“…Sono inoltre previste specifiche disposizioni statutarie indirizzate a preservare nel tempo elementi costitutivi e intrinseci di Pirelli quali la localizzazione in Italia della sede e del centro direzionale del gruppo, così come il controllo del know-how tecnologico (inclusi i marchi Pirelli). Su tali elementi, in particolare, lo Statuto prevede (i) che il know-how tecnologico di Pirelli dovrà rimanere nella titolarità di Pirelli e non potrà essere trasferito a soggetti terzi, salvo quanto previsto nello stesso Statuto e (ii) che la sede operativa e amministrativa di Pirelli dovrà rimanere a Milano”: ecco una parte qualificante di quanto previsto dal patto parasociale sottoscritto nell’azionariato della Pirelli dai nuovi azionisti di controllo, il colosso ChemChina, con il socio Camfin, di proprietà di Marco Tronchetti Provera, con la sua famiglia, che resta amministratore delegato e vicepresidente fino al 2019. 



Vale la pena ricordarlo oggi, quando la Pirelli – disdettando la propria partecipazione al patto di sindacato di Mediobanca – sancisce la propria uscita da quel che resta del famoso o famigerato “salotto buono” di Mediobanca che ha garantito per una quarantina d’anni, e più o meno fino all’uscita di scena dell’ultimo presidente “di sistema”, cioè Cesare Geronzi, gli equilibri di potere del capitalismo italiano delle grandi famiglie. Vale la pena di ricordarlo, perché la mossa di Pirelli – più emblematica che incisiva – si limita a sancire un dato di fatto, che cioè da tempo nessuna istituzione finanziaria sarebbe più in grado (e la Mediobanca di Nagel non ci ha mai neanche provato, eccezion fatta per la goffa e perdente difesa della Rcs dalla scalata del bravo e italianissimo Urbano Cairo) di difendere l’italianità di chicchessia.

Interessante, piuttosto, sottolineare come gestendo le cose con prudenza e determinazione si possa presidiare ciò che alla fin fine più conta della famosa “italianità” di un’azienda, cioè il suo radicamento territoriale nei valori davvero rilevanti, cioè le competenze, il know-how, la sede, le proprietà intellettuali. Le tutele che il patto Pirelli prevede per questi valori possono sì essere superate, ma solo in presenza di un voto assembleare del 90% del totale, cioè una sostanziale unanimità che i cinesi non potranno mai conseguire a meno di non lanciare un’altra Opa ma sul 100 per cento del capitale.

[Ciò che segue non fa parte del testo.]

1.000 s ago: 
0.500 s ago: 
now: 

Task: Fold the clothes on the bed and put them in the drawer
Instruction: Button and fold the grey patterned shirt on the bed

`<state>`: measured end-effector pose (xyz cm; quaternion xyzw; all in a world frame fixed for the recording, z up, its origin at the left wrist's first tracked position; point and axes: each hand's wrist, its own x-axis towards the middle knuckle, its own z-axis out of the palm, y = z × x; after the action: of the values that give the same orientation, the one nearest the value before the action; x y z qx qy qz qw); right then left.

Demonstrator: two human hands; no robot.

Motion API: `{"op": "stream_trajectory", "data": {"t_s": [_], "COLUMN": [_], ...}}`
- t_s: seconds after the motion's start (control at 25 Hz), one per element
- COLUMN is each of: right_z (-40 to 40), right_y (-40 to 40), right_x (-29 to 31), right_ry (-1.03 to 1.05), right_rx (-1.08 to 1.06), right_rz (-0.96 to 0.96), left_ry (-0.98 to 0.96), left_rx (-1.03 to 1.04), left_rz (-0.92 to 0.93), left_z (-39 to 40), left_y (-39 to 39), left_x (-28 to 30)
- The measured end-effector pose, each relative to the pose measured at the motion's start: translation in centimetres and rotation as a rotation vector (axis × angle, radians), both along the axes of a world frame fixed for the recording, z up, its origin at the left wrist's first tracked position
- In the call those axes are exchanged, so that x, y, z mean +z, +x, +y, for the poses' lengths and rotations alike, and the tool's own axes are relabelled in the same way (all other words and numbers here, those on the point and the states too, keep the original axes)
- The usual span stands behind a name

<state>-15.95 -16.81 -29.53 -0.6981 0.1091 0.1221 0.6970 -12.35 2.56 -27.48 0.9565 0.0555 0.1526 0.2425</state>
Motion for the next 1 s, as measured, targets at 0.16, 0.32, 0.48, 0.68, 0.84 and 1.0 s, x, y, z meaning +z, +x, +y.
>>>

Dunque la sede della Pirelli, operativa e amministrativa, dovrà rimanere a Milano (e non potrà emigrare tanto facilmente all’estero, come ha disinvoltamente fatto la Fiat tra gli incomprensibili plausi di Renzi e dei suoi boys). E per essere sicuri che questi accordi non decadranno con l’uscita di Tronchetti dalla stanza dei bottoni, le loro norme passano dal patto allo Statuto, a sua volta non modificabile senza la maggioranza qualificata del 90 per cento.

Non ci sarà mai una “Pilelli”, dunque, a meno che i cinesi non decideranno di comprarsi proprio tutto. Ma perché mai dovrebbero? Squadra che vince non si cambia. E la vera difesa di queste garanzie statutarie sarà rimessa soltanto al permanere di un’eccellenza tecnologica e manageriale in azienda, un’eccellenza che ha buone radici in una “scuola” professionale di alto livello, quella cui poi il gigante cinese ha desiderato agganciarsi acquistando il controllo del gruppo.